Exploring the Limits of Reactivity of N-Methyl-1,2,4-triazoline-3,5-dione (MeTAD) with Disubstituted Bicycloalkadienes in the Homo-Diels–Alder Reaction

Department of Chemistry and Biochemistry, Berry College, Mount Berry, GA 30149, USA
*
Author to whom correspondence should be addressed.
Organics 2023, 4(1), 41-48; https://doi.org/10.3390/org4010002
Submission received: 29 November 2022 / Revised: 19 December 2022 / Accepted: 23 December 2022 / Published: 31 December 2022
(This article belongs to the Collection Advanced Research Papers in Organics)

Abstract

:
The [2+2+2] cycloaddition (homo-Diels–Alder reaction) of N-substituted 1,2,4-triazoline-3,5-diones (TADs) with bicycloalkadienes produces strained heterocyclic compounds. A reaction with the unsubstituted dienes occurs readily to produce only the expected homo-Diels–Alder adducts. However, previous work in the literature showed that the attachment of a single electron-withdrawing group to the diene system results in the formation of not only the expected homo-Diels–Alder adducts, but also interesting “insertion” products. To probe the limits of reactivity of these diene systems, we investigated the reaction of N-methyl-1,2,4-triazoline-3,5-dione (MeTAD) with bicycloalkadienes substituted with two electron-withdrawing groups, i.e., two carbomethoxy or two cyano groups. We hoped to learn whether the reaction still proceeded, and if so, whether the homo-Diels–Alder adducts and/or other types of products were formed. We found that a reaction between MeTAD and the dienes takes place upon substitution with two carbomethoxy groups, albeit at a considerably slower rate than other reactions. The only products observed were the homo-Diels–Alder adducts. However, attachment of two CN groups completely inhibited reactivity.

1. Introduction

The [2+2+2] cycloaddition of N-substituted 1,2,4-triazoline-3,5-diones (TADs, 1) with bicyclodienes, also known as the homo-Diels–Alder (homo-DA) reaction allows for rapid access to structurally-interesting heterocyclic molecules (see Scheme 1) [1,2,3,4,5,6,7,8,9,10]. These adducts can be hydrolyzed to their corresponding hydrazine derivatives and then oxidized to provide strained azo compounds [11,12,13]. The reactivities of these azo compounds have provided important mechanistic insights into the reactivity of diradicals [11,12,13]. Both the N-methyl and N-phenyl TAD derivatives (MeTAD [1a] and PhTAD [1b], respectively) are known to add to bicyclo[2.2.1]hepta-2,5-diene (norbornadiene, 2) to produce the homo-Diels–Alder adducts 3 [1,2,3,10]. Similarly, 1b is known to react with bicyclo[2.2.2]octa-2,5-diene, 4, to give 5b [2].
Adam et al. conducted studies several years ago that probed the effect of substituents on the course of the reaction of PhTAD with 2-substituted norbornadienes, 6 (Scheme 2) [8,9]. His group reported that the corresponding homo-DA adducts, 7, were still formed even when there were electron-withdrawing groups (i.e., –Cl, –CO2CH3, and –CN) attached.

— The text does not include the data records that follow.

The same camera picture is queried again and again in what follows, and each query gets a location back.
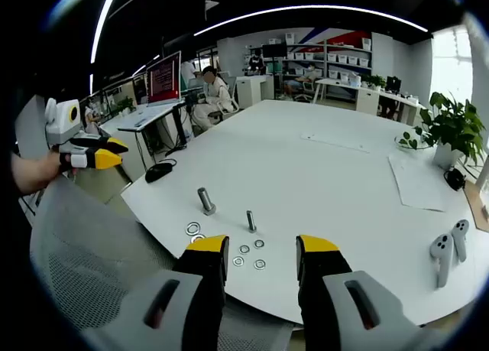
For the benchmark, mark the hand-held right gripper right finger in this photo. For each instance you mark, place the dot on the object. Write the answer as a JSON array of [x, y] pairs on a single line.
[[324, 274]]

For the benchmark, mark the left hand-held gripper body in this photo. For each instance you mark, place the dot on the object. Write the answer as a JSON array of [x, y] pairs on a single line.
[[61, 123]]

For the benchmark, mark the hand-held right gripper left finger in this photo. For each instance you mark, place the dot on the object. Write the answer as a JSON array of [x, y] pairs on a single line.
[[198, 282]]

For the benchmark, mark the small steel washer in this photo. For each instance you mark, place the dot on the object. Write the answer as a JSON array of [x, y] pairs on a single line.
[[234, 261], [240, 249], [255, 264], [256, 244]]

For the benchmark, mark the large steel washer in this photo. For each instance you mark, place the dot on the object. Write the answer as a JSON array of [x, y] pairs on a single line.
[[187, 228], [194, 238]]

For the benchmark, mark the small threaded stud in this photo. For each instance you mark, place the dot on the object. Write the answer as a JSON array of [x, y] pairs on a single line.
[[250, 220]]

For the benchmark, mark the large threaded stud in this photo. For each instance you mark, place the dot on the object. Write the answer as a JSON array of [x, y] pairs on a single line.
[[203, 200]]

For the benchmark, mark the person's left hand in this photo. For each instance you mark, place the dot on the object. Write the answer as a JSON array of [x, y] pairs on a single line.
[[51, 167]]

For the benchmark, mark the green leafy plant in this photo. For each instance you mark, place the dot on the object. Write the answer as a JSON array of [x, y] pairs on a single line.
[[126, 104]]

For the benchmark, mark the black computer mouse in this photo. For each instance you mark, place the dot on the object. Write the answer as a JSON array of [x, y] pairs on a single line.
[[157, 172]]

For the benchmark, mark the white standing desk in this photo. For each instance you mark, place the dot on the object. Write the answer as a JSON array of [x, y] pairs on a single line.
[[153, 116]]

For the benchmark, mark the grey mesh office chair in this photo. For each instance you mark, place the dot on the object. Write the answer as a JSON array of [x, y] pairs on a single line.
[[95, 251]]

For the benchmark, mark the red screen monitor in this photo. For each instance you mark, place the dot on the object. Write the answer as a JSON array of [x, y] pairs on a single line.
[[164, 77]]

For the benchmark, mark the ceiling light strip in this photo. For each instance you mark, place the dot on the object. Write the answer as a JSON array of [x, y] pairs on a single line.
[[305, 7], [101, 22]]

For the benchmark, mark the grey handheld controller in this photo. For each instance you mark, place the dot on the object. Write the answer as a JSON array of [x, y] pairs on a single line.
[[442, 257], [461, 238]]

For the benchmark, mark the white paper sheet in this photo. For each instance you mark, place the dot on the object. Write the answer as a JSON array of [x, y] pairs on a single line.
[[416, 182]]

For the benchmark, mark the white office chair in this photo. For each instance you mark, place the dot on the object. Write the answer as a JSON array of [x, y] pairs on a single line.
[[231, 104]]

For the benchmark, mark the glass bowl with plant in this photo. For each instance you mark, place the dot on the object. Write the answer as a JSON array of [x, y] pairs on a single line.
[[410, 141]]

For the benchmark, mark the white square cabinet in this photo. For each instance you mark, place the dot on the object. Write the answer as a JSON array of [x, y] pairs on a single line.
[[250, 91]]

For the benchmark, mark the black round device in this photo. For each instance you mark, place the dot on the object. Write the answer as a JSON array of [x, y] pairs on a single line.
[[454, 179]]

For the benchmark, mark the white low cabinet counter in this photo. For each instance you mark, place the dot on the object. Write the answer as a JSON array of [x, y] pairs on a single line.
[[366, 98]]

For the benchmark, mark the white desk with legs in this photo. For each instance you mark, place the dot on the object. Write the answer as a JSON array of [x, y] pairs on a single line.
[[336, 82]]

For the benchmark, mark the large potted green plant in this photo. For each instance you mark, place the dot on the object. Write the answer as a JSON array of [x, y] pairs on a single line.
[[454, 125]]

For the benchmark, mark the black monitor on stand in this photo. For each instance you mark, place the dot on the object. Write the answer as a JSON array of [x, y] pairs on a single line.
[[274, 51]]

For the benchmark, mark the small green desk plant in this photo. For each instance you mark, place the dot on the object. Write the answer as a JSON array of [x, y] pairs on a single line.
[[376, 81]]

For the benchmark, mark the small black desk monitor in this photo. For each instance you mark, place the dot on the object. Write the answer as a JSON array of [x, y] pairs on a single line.
[[393, 84]]

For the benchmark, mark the white storage shelf unit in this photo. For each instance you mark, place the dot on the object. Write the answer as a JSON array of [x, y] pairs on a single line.
[[324, 66]]

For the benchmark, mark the rows of white storage bins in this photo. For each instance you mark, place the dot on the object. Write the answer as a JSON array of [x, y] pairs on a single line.
[[347, 59]]

However, in each case, in addition to the expected homo-DA adduct, an interesting “insertion” product, 8, was also formed (note that the chloro derivative 6a also yielded other products, which are not shown). We found it interesting that this reaction was tolerant of the presence of strong electron-withdrawing groups, and even more interesting that these groups diverted at least some of the reactivity towards formation of the novel insertion product, 8.
Given the recently renewed interest in the homo-DA reaction [14,15], we decided to investigate the reaction of MeTAD with the series of 2,3-disubstituted bicyclo-2,5-dienes 9a,b and 10a,b shown in Scheme 3. We wondered whether disubstitution on the bicyclo-2,5-diene frameworks with these electron-withdrawing groups would still allow for homo-DA reactivity and/or whether the reactivity would be diverted towards an insertion or other type of product. Herein, we report our findings on these reactions.

2. Materials and Methods

2.1. General Methods

Column chromatography was conducted on silica gel (234–400 mesh). Thin-layer chromatography was performed on pre-coated silica gel plates (250 mm) and visualized using ultraviolet light. 1H and 13C NMR spectra were obtained on a 400 MHz NMR spectrometer. Chemical shifts are reported in units of parts per million downfield from TMS. Structural assignments were made using additional information obtained from COSY experiments. High-resolution mass spectra (HRMS) were acquired via electron spray ionization on an LTQ-FTMS hybrid mass spectrometer. N-Methyl-1,3,5-triazoline-3,5-dione (MeTAD) was synthesized via oxidation of N-methylurazole with DABCO-Br2, as described in the literature [16,17]. Compounds 9a,b and 10a,b were synthesized according to the methods described in the literature [18,19].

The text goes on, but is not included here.